• [EXERCISE BRIEF] All lines from the one containing "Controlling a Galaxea" down to the one containing "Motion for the", both ends included, are to be given again exactly; omit the rest of the listing below.

• [DATA EXTRACT]
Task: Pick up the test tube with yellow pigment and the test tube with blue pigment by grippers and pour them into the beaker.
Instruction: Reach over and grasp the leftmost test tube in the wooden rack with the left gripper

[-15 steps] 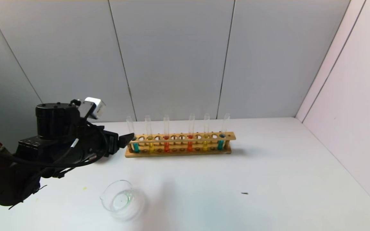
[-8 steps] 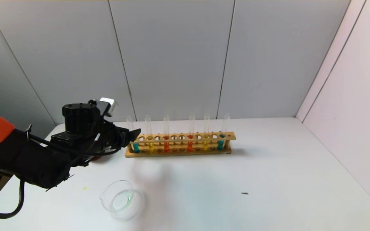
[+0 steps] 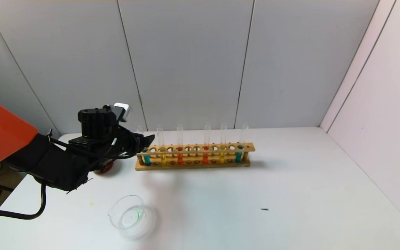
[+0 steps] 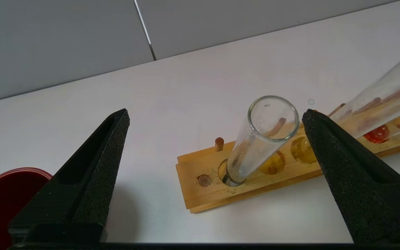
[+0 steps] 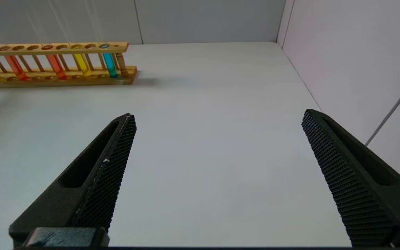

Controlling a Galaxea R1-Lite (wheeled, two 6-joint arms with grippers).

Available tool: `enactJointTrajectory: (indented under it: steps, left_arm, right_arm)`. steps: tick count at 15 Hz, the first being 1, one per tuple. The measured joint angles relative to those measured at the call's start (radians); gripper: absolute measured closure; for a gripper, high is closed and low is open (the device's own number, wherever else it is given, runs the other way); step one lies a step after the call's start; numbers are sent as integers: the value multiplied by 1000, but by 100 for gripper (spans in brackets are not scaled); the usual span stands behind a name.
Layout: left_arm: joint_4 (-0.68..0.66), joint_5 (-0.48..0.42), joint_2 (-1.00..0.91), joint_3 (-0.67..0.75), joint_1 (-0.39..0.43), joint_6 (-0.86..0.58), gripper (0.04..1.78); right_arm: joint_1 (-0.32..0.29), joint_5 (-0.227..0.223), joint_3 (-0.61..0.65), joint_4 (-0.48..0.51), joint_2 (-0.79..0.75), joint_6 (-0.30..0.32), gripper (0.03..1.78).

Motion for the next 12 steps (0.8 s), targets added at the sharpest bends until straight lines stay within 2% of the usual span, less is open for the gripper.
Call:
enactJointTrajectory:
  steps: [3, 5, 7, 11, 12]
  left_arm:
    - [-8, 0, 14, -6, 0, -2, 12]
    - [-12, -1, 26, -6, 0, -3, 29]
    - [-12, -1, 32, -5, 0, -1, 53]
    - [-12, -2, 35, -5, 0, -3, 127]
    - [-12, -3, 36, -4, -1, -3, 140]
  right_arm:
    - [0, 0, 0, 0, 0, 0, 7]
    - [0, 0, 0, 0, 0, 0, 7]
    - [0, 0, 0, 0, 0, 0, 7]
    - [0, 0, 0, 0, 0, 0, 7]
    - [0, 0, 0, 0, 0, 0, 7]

• [EXERCISE OUTPUT]
Controlling a Galaxea R1-Lite (wheeled, two 6-joint arms with grippers).

Available tool: `enactJointTrajectory: (indented under it: steps, left_arm, right_arm)`. steps: tick count at 15 Hz, the first being 1, one per tuple. The measured joint angles relative to those measured at the call's start (radians); gripper: absolute measured closure; for a gripper, high is closed and low is open (the device's own number, wherever else it is given, runs the other way); step one lies a step after the call's start; numbers are sent as integers: the value multiplied by 1000, but by 100 for gripper (spans in brackets are not scaled); the usual span stands behind a name.
Layout: left_arm: joint_4 (-0.68..0.66), joint_5 (-0.48..0.42), joint_2 (-1.00..0.91), joint_3 (-0.67..0.75), joint_1 (-0.39..0.43), joint_6 (-0.86..0.58), gripper (0.04..1.78); right_arm: joint_1 (-0.32..0.29), joint_5 (-0.227..0.223), joint_3 (-0.61..0.65), joint_4 (-0.48..0.51), joint_2 (-0.79..0.75), joint_6 (-0.30..0.32), gripper (0.03..1.78).

Motion for the next 12 steps (0.8 s), targets added at the sharpest bends until straight lines stay within 2% of the usual span, less is open for the gripper.

Nothing remains to be done for this exercise.